В коридоре ко мне подошла Ирина Тайнинская. Она была раздосадована чем-то и казалось, что сейчас заплачет.
— Дьячок — такая пакость!.. Знаешь, он наложил на тебя свою печать, прости. Он убил в тебе что-то романтическое. И во мне убил что-то… Уплывают, уходят вдаль алые паруса… — Она дала себя оттеснить и стала спускаться вниз по лестнице, задумчиво глядя под ноги.
…В январе в списках награжденных участников боев в Финляндии я нашел старшего лейтенанта Андрея Караванова. А дня через два в той же газете отыскал и младшего командира Никиту Доброва. Тоня воспрянула духом. Теперь она была уверена, что Андрей жив, хотя было известно, что многие награждены посмертно. Появляясь у нас, она издали кидала на диван свой портфельчик, раздевалась и принималась помогать матери по хозяйству — все мыла, чистила, убирала комнатки, точно готовилась к торжеству.
Мать частенько запиралась с Павлой Алексеевной — они гадали на картах. Хорошая гадальщица всегда знает желания своих клиентов, и ее карты всегда ложатся с толком: «Все дороги, дороги… Встречи».
Однажды вечером, когда в печке, потрескивая, горели дрова, а на столе, излучая уют, пел самовар, Тоня подошла к окну и заглянула во двор. Там обильно сверкал в лунном свете снег. К лестнице скользнула торопливая тень. Через минуту дверь отворилась, и на пороге появился Караванов в кожаном пальто с меховым воротником. Тоня взглянула на него и отвернулась — возможно, он часто мерещился ей, и сейчас она восприняла его, как видение. Потом она двинулась к Андрею, неестественно вытянув руки, как слепая. Не дойдя нескольких шагов, Тоня глухо вскрикнула и повалилась, он едва успел подхватить ее. Пылавшие в печке дрова отбрасывали на них красноватые тревожные отсветы. Я вышел на кухню, вернулся, а они все еще стояли, обнявшись, точно окаменели. Андрей подвел ее к дивану. Тоня блаженно улыбалась, веки ее вздрагивали. Никогда я не видел такого взгляда: сквозь слезы могучими лучами сияла радость. Андрей знал, что она может в такую минуту выкинуть какую-нибудь штуку, например вскочить на стол и сплясать, и предупредил:
— Ну, ну, Антонина, держи себя в руках…
— Я ничего. — Тоня засмеялась грудным счастливым смехом.

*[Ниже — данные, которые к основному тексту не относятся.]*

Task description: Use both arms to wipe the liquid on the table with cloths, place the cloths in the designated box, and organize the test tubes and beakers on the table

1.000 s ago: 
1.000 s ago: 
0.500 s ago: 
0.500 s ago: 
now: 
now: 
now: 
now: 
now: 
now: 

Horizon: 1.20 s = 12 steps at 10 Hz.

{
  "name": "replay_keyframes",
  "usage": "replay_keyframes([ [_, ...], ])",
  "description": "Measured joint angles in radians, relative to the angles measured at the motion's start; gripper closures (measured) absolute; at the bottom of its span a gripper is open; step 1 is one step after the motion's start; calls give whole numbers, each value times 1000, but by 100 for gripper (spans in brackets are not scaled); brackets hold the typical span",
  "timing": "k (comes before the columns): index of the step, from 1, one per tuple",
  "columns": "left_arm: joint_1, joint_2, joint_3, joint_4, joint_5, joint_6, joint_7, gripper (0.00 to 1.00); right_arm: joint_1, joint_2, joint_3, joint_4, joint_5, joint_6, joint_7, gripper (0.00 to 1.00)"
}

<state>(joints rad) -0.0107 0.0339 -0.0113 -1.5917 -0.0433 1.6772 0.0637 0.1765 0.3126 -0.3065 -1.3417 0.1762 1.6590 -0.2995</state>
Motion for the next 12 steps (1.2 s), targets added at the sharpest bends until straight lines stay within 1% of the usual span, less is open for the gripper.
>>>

Повесив свое пальто, Андрей обошел вокруг стола, ладонями похлопал по горячим бокам самовара:
— Вот и дома. Прямо не верится… Оттуда все это казалось далеким и несбыточным. — Он повернулся ко мне: — А ведь это, Дмитрий, только прелюдия — настоящая битва впереди.
— Ну, не надо о битвах, прошу тебя, — почти простонала Тоня; потом — точно ее осенило что-то — приблизилась к мужу и сказала изменившимся голосом: — Научи меня летать, Андрей. Я хочу знать, как там, в небе, что ты чувствуешь, когда отрываешься от меня… Научи. Мы бы тогда не расставались.
— Не говори чепухи, — отмахнулся он.
— Научи, слышишь?
…В середине марта проглянувшее солнце, еще не жаркое, блеклое, как бы оповестило людей, что зима с ее стужей, метелями, снежными заносами миновала — впереди весна, тепло. Для меня такой день показался особенно ярким и праздничным — я получил от Никиты открытку: он находится в Лефортовском госпитале. Значит, жив! Только что-то, видимо, неладно у него с рукой — почерк был не его.
Мы с Тоней собрались его навестить. В палате было семь человек, легко раненных и выздоравливающих. Четверо из них, в коротеньких халатах с зелеными обшлагами и воротниками, играли в карты; один, морщась, брился, приставив к графину осколок зеркала; остроносый паренек забрался с ногами на подоконник и мечтательно глядел, как над колокольней старой церквушки кружились галки.